Quand la vérité cesse ainsi d’être l’objet d’une quête sérieuse, de la part des gens que l’on veut prendre au sérieux, pour devenir un outil entre les mains de jongleurs professionnels et cyniquement hilares, comment voulez-vous que la vie elle-même ne devienne pas une immense et grotesque farce ? Mais vous le savez sans doute : il n’y a pas de farce sans dindon. Qui, d’après vous, est le dindon de la grande farce du Conseil constitutionnel s’il s’agit bien d’une comme quantité d’indices le laissent subodorer ? C’est peut-être par cette question, et sa réponse possible, probable peut-être, que le spectacle nous introduit subrepticement dans le tragique.
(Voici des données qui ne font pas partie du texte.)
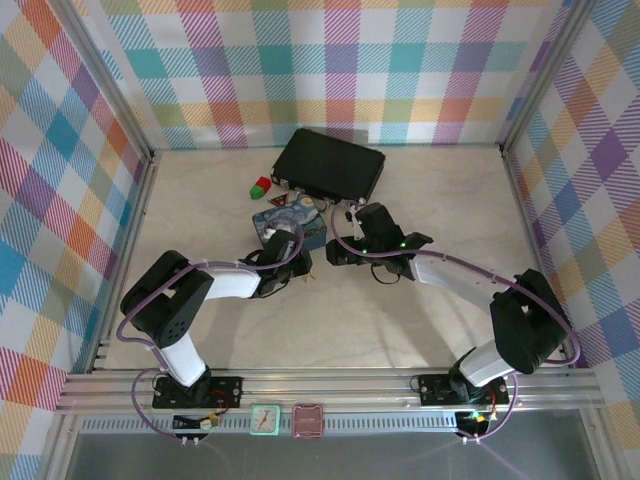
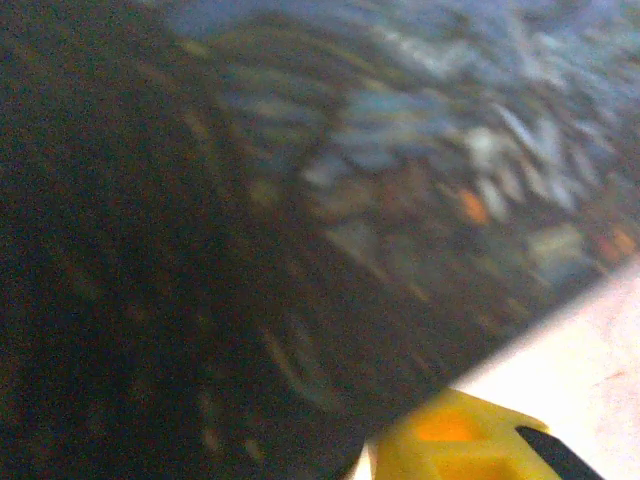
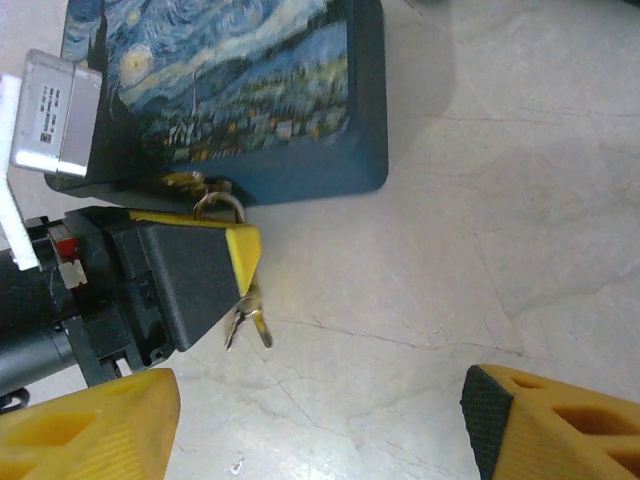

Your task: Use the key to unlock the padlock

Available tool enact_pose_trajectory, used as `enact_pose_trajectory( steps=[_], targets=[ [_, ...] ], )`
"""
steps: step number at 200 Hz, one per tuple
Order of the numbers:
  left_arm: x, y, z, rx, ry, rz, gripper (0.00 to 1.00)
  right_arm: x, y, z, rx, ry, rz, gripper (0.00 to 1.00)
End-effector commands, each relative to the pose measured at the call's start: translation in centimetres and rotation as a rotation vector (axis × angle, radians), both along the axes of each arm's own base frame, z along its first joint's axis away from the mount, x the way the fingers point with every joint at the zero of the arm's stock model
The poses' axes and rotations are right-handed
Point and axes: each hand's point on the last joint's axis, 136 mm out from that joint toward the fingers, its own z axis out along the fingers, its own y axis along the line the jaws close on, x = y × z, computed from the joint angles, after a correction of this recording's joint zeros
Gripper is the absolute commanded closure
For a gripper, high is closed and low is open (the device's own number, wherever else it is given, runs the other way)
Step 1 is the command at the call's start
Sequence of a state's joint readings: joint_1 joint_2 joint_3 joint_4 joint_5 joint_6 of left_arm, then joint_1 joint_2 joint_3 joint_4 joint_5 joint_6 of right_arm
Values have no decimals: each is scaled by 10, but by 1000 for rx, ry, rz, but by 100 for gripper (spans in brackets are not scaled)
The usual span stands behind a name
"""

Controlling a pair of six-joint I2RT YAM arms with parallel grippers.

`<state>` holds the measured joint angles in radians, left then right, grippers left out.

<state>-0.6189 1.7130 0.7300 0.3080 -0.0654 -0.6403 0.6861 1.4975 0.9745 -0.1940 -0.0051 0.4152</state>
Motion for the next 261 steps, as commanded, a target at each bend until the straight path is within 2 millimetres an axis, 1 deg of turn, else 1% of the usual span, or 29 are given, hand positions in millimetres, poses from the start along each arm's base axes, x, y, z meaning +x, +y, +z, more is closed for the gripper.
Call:
enact_pose_trajectory(
  steps=[1,20,31,49,67,74,86,106,121,136,153,166,200,209,225,261],
  targets=[
    [2,-1,-3,-17,-7,3,83,-2,2,-5,46,27,-19,25],
    [2,-3,-1,-38,-3,0,97,-5,-1,-18,24,51,-17,24],
    [2,-4,1,-56,6,11,100,-6,-2,-25,6,64,-13,24],
    [2,-2,4,-107,12,46,100,-6,0,-32,12,66,2,23],
    [6,-7,11,-201,11,70,100,-6,6,-35,62,71,20,24],
    [9,-10,16,-247,5,74,100,-6,7,-36,82,77,27,25],
    [12,-14,19,-320,12,90,100,-6,11,-35,131,70,41,29],
    [15,-22,27,-460,8,103,100,-6,18,-29,224,58,60,35],
    [16,-21,31,-547,10,128,100,-7,24,-23,279,68,90,40],
    [15,-22,38,-623,-6,127,100,-10,32,-14,320,80,137,43],
    [11,-18,43,-656,-16,145,100,-12,44,-2,381,72,198,47],
    [9,-13,45,-659,-21,159,100,-12,50,3,421,68,219,49],
    [8,-12,61,-675,-42,154,100,-3,61,8,501,67,233,55],
    [8,-13,65,-683,-45,152,100,-1,64,8,523,68,234,58],
    [8,-13,69,-697,-50,151,100,1,68,4,542,82,241,63],
    [7,-19,76,-721,-43,126,100,4,68,-10,571,99,213,64]
  ],
)
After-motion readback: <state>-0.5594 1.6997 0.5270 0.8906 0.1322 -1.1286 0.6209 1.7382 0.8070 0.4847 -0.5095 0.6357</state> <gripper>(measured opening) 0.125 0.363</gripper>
« Tout art est exorcisme », disait Otto Dix. Cela est encore plus vrai du spectacle, quel qu’il soit. Les jeux antiques occidentaux (grecs et romains) faisaient partie des cultes religieux. A Athènes dès 545 av. J.-C., les pièces étaient jouées au cours des festivités en l’honneur de Dionysos, le dieu de la vigne, du vin et de ses excès, de la folie et de la démesure. Pour quel dieu la république officielle organise-t-elle le spectacle actuel qu’héberge le Conseil constitutionnel ? Qui le saura ? Dans les dionysies, non seulement la comédie précédait la tragédie, mais en plus la tragédie l’emportait invariablement sur la comédie par trois jours contre un. Dans les jeux romains, le clou du spectacle consistait à offrir à César le plaisir orgasmique de voir des gladiateurs s’entretuer ou se faire déchiqueter par des bêtes sauvages. Dans tous les cas, il était entendu que le spectacle permettait de soustraire de la vie réelle la violence pour contenir celle-ci sur les planches ou dans une arène fermée.
C’est en cela que le spectacle du Conseil constitutionnel, intervenant dans un contexte camerounais de plus en plus marqué par des violences multiformes, vise aussi à exorciser le pays de celles-ci. Sa large diffusion montre que c’est bien ainsi que les organisateurs le comprennent et veulent en user. Mais si la mise à mort n’est pas réussie sur scène ou dans l’arène, le combat pourrait se transporter hors du théâtre, dans la vie réelle, et là, se laisser happer par la démesure. Pour cela, le rituel se doit d’être scrupuleusement respecté. On a ainsi pu voir le deus ex-machina de l’administration territoriale dérouler bruyamment sa lourde et peu discrète mécanique sur les planches de la salle du Conseil. Comme quoi César a le pouvoir d’intervenir en faveur d’un des gladiateurs, même ostensiblement. Cela n’altère-t-il pas la magie du spectacle et partant son efficacité ? L’avis d’un demi-dieu équivaut-il à celui de Dieu ? Parce que, voyez-vous, ce qui importe dans ces grandes mythomachies, c’est en réalité de laisser le locataire de l’Olympe s’adresser au peuple, dicter en personne le verdict. Et tant qu’il ne l’a pas fait, la tragédie, non pas celle jouée mais celle vécue ou à vivre, n’est jamais loin, n’est jamais véritablement éloignée.